'Yok artık öyle iki şahitle evlenmek'
Aile ve Sosyal Politikalar Bakanı Fatma Şahin, aile birliğiyle ilgili çok önemli açıklamalar yaptı. Şahin, "Mesela bir araba kullanırken bile kursa gidiyorsunuz, sertifika alıyorsunuz, nasıl araba kullanmanız gerektiğiyle ilgili.
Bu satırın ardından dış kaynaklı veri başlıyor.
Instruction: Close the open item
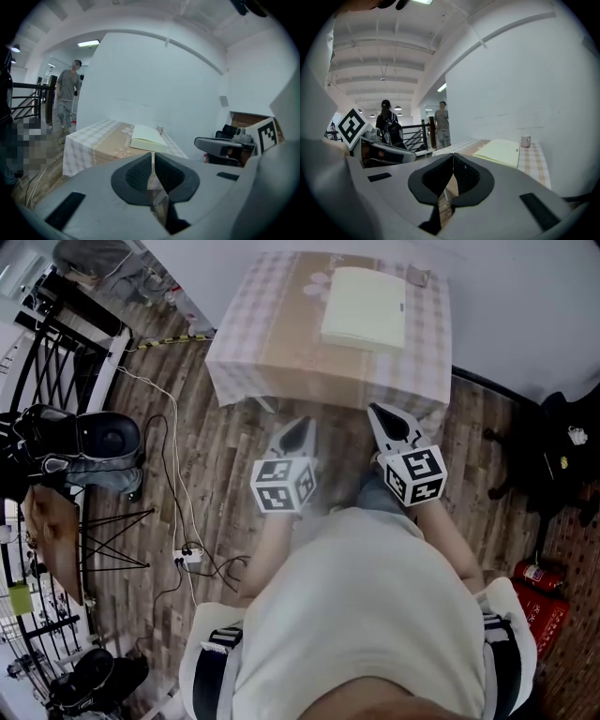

Evlilik kurumunu güçlendirmenin yolu ise çiftlerin bir ön eğitimden geçmesi " dedi.
Aile ve Sosyal Politikalar Bakanı Fatma Şahin, koruyucu aile sistemini, ailenin talebi doğrultusunda, evlat edindirme sistemiyle entegre edeceklerini belirterek, “Çocuk evlat edindirilecek sisteme uygunsa ilk önce koruyucu aileye, 'Bu çocuğu evlat edinmek istiyor musunuz' diye soruluyor. Onlar 'yok' diyorsa sistemi öbür tarafta çalıştıracağız” dedi.
Bakan Şahin, Bakanlığının 2011 yılındaki çalışmaları ve 2012 hedeflerine ilişkin AA muhabirlerinin sorularını yanıtladı.
Soru: Bakanlık döneminizde hayata geçirmek istediğiniz projelerle ilgili bilgi alabilir miyiz?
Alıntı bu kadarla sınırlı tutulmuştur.